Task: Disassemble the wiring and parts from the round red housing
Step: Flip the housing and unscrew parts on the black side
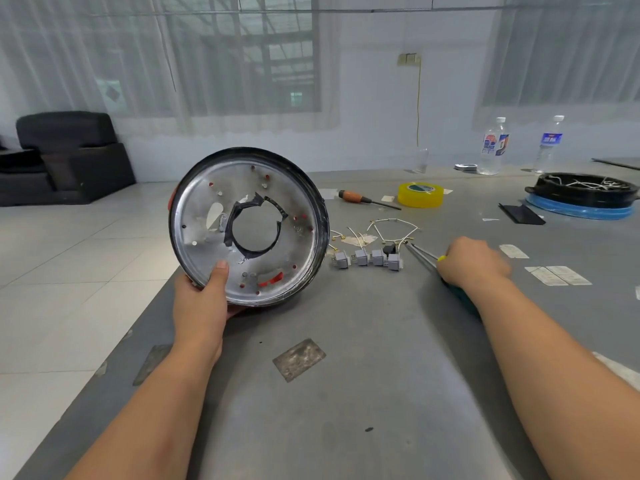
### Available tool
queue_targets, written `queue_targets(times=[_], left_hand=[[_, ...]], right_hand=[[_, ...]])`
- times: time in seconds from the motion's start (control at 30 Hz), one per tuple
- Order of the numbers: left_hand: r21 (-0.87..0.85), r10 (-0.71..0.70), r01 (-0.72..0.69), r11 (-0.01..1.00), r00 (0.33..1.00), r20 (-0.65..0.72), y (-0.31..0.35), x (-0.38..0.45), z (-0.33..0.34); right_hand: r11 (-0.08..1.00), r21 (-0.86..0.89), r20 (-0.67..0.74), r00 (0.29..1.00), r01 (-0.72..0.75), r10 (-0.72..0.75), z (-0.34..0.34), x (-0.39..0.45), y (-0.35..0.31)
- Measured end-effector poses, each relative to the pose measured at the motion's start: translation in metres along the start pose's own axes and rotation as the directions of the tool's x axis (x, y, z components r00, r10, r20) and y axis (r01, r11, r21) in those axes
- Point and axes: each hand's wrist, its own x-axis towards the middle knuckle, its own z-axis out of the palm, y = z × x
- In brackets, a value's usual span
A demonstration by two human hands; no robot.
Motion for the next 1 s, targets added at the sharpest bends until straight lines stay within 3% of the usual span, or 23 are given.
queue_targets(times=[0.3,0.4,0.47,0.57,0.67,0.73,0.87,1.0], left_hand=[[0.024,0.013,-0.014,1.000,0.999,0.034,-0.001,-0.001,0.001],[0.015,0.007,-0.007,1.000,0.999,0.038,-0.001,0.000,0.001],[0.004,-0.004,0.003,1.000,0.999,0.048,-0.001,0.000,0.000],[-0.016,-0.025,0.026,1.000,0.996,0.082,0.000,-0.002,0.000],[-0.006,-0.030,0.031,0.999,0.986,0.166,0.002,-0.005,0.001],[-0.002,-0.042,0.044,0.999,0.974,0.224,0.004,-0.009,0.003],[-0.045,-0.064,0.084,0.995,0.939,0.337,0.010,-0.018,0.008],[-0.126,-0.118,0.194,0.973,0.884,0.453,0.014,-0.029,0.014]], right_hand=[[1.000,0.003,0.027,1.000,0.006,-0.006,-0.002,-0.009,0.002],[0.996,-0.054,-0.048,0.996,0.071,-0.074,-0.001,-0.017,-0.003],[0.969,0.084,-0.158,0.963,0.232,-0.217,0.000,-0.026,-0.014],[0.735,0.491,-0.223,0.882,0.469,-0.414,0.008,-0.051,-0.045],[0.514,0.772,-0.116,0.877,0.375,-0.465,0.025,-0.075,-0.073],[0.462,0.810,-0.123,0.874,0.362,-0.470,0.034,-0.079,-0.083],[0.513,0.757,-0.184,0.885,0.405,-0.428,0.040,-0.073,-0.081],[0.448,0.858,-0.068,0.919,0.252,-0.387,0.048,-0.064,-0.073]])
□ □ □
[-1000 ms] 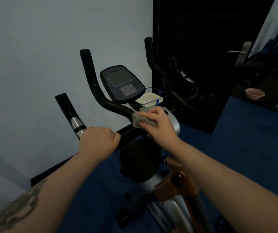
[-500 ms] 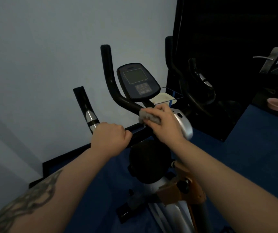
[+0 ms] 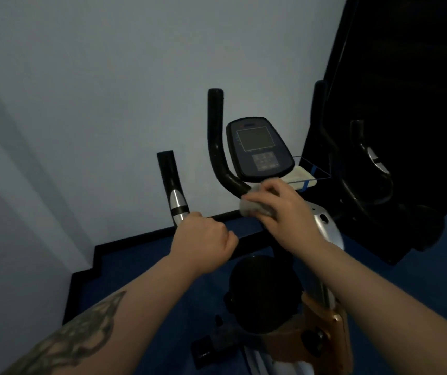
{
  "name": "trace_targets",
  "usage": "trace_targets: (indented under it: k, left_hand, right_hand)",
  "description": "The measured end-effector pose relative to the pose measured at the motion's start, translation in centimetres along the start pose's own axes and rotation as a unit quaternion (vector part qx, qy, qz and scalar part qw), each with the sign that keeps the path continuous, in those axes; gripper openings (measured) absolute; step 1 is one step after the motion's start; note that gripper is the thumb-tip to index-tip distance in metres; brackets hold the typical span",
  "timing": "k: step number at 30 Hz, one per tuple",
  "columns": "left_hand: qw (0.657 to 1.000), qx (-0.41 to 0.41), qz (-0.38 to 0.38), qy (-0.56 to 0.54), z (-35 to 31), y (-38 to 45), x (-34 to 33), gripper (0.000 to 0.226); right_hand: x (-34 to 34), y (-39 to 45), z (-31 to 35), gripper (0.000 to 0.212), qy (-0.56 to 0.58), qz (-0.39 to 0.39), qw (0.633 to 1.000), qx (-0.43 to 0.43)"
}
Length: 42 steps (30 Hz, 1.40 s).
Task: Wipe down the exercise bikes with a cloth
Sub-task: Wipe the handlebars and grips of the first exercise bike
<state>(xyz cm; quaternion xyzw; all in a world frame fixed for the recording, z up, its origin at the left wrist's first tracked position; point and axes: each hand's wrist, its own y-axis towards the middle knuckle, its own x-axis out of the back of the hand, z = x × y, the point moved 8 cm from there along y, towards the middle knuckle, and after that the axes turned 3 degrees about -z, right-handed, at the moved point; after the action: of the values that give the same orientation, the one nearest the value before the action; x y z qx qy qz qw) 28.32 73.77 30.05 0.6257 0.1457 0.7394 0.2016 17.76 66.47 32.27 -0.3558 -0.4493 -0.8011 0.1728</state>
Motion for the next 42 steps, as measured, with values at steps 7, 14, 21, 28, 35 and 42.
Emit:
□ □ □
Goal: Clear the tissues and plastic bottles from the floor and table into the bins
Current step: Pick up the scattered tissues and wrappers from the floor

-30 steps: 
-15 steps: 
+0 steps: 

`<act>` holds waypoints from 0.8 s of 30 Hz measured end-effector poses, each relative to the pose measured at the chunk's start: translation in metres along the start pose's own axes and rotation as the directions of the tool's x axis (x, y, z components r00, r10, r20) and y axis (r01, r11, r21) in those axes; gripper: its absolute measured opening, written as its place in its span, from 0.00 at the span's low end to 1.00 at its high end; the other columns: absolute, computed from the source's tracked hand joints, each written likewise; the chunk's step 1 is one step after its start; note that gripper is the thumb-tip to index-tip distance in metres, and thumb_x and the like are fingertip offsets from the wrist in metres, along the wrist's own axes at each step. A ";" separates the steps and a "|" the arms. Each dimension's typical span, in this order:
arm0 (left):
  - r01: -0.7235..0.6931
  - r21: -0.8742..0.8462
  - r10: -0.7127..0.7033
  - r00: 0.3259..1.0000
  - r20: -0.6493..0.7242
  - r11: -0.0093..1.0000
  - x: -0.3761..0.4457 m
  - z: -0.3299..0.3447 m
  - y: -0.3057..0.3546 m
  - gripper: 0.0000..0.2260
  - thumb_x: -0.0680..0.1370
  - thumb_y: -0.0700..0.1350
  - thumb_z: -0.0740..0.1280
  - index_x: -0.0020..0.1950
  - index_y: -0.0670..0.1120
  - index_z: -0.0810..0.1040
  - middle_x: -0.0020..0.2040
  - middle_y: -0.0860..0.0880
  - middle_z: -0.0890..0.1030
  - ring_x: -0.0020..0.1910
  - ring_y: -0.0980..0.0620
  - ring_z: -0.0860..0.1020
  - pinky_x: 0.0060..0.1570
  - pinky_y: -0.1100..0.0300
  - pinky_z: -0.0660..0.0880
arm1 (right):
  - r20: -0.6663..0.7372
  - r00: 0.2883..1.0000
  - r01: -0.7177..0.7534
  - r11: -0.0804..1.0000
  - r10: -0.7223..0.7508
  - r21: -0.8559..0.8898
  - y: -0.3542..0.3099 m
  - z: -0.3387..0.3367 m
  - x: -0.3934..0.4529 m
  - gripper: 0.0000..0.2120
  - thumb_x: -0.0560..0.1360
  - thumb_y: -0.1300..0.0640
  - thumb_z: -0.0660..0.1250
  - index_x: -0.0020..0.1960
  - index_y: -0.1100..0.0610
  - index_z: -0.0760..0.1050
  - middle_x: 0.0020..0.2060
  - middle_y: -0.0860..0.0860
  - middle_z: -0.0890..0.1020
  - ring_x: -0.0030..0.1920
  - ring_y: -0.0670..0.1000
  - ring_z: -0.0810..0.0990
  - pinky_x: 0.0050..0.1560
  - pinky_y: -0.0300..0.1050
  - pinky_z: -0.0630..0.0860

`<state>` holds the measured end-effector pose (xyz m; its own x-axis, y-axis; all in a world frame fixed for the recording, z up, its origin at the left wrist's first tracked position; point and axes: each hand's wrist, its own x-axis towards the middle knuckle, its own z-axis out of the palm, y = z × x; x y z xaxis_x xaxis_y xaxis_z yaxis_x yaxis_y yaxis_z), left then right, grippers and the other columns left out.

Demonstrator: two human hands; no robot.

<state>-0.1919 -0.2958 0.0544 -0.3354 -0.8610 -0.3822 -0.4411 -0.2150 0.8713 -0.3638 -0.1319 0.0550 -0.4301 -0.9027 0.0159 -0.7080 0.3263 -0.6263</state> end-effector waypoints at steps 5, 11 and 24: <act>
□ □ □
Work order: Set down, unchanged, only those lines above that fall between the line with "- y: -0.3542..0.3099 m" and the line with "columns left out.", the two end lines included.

Finished task:
  - y: -0.3542..0.3099 m
  - z: -0.3387..0.3367 m
  - x: -0.3934..0.4529 m
  - gripper: 0.0000..0.2120
  - thumb_x: -0.0560..0.1360
  - thumb_y: -0.1300..0.0640
  - thumb_z: -0.0660..0.1250
  - index_x: -0.0020..0.1960
  - index_y: -0.1100..0.0610
  - index_z: -0.0760..0.1050
  - middle_x: 0.0020..0.2060
  - middle_y: -0.0860..0.0860
  - middle_z: -0.0890..0.1020
  - ring_x: -0.0030..0.1920
  - ring_y: -0.0670..0.1000
  - ring_z: -0.0810..0.0990
  - pinky_x: 0.0050..0.1560
  - pinky_y: -0.0300..0.1050
  - pinky_z: -0.0630..0.0860

`<state>` holds the measured end-effector pose (xyz m; its own x-axis, y-axis; all in a world frame fixed for the recording, z up, its origin at the left wrist's first tracked position; point and axes: each hand's wrist, its own x-axis towards the middle knuckle, its own z-axis out of the palm, y = z × x; x y z xaxis_x xaxis_y xaxis_z yaxis_x yaxis_y yaxis_z), left then right, grippers and the other columns left out.

This exercise requires no additional answer.